Medtronic recalls nearly 350,000 implantable heart devices after 22 injuries
The U.S. Food and Drug Administration (FDA) has announced that Medtronic is recalling nearly 350,000 implantable cardiac devices due to continued issues with their ability to deliver high voltage therapy when necessary.
“A reduced-energy shock, or no shock at all, may fail to correct a life-threatening arrhythmia, which can lead to cardiac arrest, other serious injury, or death,” according to an advisory on the FDA website. “There are additional risks of harm if a patient with one of these devices needs additional surgical procedures to remove and replace the device.”
The recall includes all implantable cardioverter defibrillators (ICDs) and cardiac resynchronization therapy defibrillators (CRT-Ds) with a glassed feedthrough manufactured after 2017. The FDA has categorized this as a Class I recall, meaning the use of these devices “may cause serious injuries or death.”

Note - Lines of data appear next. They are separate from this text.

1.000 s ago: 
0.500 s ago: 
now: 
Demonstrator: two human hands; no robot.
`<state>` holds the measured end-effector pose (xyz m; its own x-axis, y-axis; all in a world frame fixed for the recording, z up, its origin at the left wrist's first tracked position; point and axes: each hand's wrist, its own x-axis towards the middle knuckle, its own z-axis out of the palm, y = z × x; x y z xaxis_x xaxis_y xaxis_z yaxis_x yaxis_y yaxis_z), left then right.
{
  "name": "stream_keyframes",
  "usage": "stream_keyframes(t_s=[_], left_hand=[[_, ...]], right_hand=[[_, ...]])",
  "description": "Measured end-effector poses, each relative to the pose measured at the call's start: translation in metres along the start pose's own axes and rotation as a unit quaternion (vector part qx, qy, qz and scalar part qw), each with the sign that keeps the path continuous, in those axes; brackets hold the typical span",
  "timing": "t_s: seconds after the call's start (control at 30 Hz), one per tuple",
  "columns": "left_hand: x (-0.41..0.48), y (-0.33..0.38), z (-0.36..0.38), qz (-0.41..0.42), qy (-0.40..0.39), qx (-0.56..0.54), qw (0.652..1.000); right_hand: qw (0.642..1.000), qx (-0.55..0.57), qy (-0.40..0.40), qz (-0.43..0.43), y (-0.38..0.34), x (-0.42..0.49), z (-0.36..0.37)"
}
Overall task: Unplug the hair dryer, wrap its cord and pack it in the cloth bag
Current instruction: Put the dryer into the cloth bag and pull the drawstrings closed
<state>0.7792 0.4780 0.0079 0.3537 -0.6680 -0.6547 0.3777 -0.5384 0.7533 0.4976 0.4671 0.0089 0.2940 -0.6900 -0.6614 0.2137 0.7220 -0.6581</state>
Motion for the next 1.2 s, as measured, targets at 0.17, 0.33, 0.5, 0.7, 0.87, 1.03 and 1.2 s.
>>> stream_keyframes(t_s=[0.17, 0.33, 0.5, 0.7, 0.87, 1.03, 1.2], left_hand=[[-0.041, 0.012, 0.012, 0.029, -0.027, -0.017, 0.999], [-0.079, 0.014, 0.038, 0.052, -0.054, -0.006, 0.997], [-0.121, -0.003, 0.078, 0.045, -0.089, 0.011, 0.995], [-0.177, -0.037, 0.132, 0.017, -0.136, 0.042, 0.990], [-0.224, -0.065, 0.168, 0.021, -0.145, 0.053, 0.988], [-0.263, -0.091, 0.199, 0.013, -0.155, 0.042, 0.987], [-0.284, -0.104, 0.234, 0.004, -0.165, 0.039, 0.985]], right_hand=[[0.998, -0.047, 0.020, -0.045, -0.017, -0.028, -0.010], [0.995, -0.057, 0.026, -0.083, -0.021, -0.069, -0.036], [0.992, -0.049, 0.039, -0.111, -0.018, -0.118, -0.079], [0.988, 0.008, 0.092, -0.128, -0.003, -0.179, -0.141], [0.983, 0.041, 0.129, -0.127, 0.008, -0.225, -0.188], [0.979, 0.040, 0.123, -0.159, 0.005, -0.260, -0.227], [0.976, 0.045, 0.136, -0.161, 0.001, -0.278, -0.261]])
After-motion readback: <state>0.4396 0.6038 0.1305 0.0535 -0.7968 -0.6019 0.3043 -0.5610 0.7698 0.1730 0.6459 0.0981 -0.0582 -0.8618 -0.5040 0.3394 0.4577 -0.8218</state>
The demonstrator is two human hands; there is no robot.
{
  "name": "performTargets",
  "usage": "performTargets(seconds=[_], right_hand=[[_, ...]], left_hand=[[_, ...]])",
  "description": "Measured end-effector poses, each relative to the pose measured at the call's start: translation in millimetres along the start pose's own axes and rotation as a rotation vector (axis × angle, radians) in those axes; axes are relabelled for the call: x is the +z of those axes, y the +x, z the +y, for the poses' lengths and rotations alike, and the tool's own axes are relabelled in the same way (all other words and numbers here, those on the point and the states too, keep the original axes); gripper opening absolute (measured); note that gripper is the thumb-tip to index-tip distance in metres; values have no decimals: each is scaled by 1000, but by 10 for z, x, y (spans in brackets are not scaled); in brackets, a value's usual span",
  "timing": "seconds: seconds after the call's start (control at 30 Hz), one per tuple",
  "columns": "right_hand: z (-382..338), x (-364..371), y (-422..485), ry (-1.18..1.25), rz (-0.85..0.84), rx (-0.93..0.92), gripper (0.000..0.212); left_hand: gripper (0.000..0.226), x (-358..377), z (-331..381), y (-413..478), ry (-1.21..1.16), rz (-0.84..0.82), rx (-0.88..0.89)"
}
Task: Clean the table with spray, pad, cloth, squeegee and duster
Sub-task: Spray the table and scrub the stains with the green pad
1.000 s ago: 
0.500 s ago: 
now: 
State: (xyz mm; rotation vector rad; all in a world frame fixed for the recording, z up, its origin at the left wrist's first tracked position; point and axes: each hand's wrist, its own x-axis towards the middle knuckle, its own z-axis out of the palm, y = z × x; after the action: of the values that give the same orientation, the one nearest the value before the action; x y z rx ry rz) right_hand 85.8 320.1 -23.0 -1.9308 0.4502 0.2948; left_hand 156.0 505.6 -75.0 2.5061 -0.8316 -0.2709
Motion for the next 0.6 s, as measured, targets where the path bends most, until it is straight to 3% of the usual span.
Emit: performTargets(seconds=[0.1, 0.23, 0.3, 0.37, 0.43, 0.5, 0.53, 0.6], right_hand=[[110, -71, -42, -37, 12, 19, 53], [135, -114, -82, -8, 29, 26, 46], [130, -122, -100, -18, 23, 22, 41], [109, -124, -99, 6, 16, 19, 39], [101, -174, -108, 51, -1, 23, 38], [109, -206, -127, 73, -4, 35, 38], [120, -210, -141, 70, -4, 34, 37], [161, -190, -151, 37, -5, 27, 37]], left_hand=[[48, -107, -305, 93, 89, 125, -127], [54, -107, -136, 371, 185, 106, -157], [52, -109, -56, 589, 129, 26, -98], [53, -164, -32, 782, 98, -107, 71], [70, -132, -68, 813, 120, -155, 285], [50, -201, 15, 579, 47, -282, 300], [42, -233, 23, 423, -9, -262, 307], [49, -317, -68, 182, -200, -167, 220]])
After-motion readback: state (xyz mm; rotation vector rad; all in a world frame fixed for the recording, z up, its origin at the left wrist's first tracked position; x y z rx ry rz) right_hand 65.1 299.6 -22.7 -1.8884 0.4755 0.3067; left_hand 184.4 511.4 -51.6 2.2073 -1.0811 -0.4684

Specific products included in the recall are the Cobalt XT, Cobalt and Crome ICDs and CRT-Ds; Claria MRI, Amplia MRI, Compia MRI, Viva and Brava CRT-Ds; and Visia AF, Visia AF MRI, Evera, Evera MRI, Primo MRI and Mirro MRI ICDs.
There have been 28 incidents and 22 injuries so far due to this ongoing issue. No deaths have been reported. Medtronic had to recall 87,709 devices due to a similar issue back in August 2022.
On May 10, Medtronic sent an Urgent Medical Device Correction Notice to all customers impacted by the recall with detailed instructions. Customers were warned not to “prophylactically replace devices” and advised to program “all high-voltage therapy pathways B>AX in all therapy zones.” The company also highlighted the importance of seeing any patients with AX>B programming in any high-voltage therapy sequences for follow-up care so that reprogramming can occur as necessary.
As always, adverse reactions and other quality issues can be reported to the FDA through the MedWatch Online Voluntary Reporting Form.